• _Work task_
Transcribe verbatim the span of lines that opens with the line containing "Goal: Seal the" and closes with the last line of the data below.

────────────────────

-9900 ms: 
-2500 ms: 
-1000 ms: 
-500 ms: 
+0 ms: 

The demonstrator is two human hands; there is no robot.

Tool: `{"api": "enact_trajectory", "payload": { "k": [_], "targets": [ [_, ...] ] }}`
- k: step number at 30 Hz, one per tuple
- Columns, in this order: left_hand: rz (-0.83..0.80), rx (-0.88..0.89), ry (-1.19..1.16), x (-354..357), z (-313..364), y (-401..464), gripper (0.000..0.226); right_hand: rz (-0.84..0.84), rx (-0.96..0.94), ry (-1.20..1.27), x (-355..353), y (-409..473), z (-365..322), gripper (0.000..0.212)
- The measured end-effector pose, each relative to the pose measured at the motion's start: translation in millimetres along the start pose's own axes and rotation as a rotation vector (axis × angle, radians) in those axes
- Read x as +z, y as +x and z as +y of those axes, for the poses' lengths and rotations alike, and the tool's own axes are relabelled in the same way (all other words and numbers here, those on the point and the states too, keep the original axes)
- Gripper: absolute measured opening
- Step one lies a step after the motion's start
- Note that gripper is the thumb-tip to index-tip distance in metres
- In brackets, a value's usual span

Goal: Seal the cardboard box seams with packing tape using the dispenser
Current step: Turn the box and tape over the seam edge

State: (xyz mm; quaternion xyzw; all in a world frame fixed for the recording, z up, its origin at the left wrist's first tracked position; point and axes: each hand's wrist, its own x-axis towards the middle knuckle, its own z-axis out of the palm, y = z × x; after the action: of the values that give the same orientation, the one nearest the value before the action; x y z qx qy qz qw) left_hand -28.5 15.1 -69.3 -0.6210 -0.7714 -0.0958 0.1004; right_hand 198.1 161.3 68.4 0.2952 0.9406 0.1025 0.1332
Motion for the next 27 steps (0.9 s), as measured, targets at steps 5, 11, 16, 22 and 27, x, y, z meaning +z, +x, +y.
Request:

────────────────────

• _Final answer_
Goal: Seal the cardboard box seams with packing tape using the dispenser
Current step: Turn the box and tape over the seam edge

State: (xyz mm; quaternion xyzw; all in a world frame fixed for the recording, z up, its origin at the left wrist's first tracked position; point and axes: each hand's wrist, its own x-axis towards the middle knuckle, its own z-axis out of the palm, y = z × x; after the action: of the values that give the same orientation, the one nearest the value before the action; x y z qx qy qz qw) left_hand -28.5 15.1 -69.3 -0.6210 -0.7714 -0.0958 0.1004; right_hand 198.1 161.3 68.4 0.2952 0.9406 0.1025 0.1332
Motion for the next 27 steps (0.9 s), as measured, targets at steps 5, 11, 16, 22 and 27, x, y, z meaning +z, +x, +y.
Request:

That completes the answer to this exercise.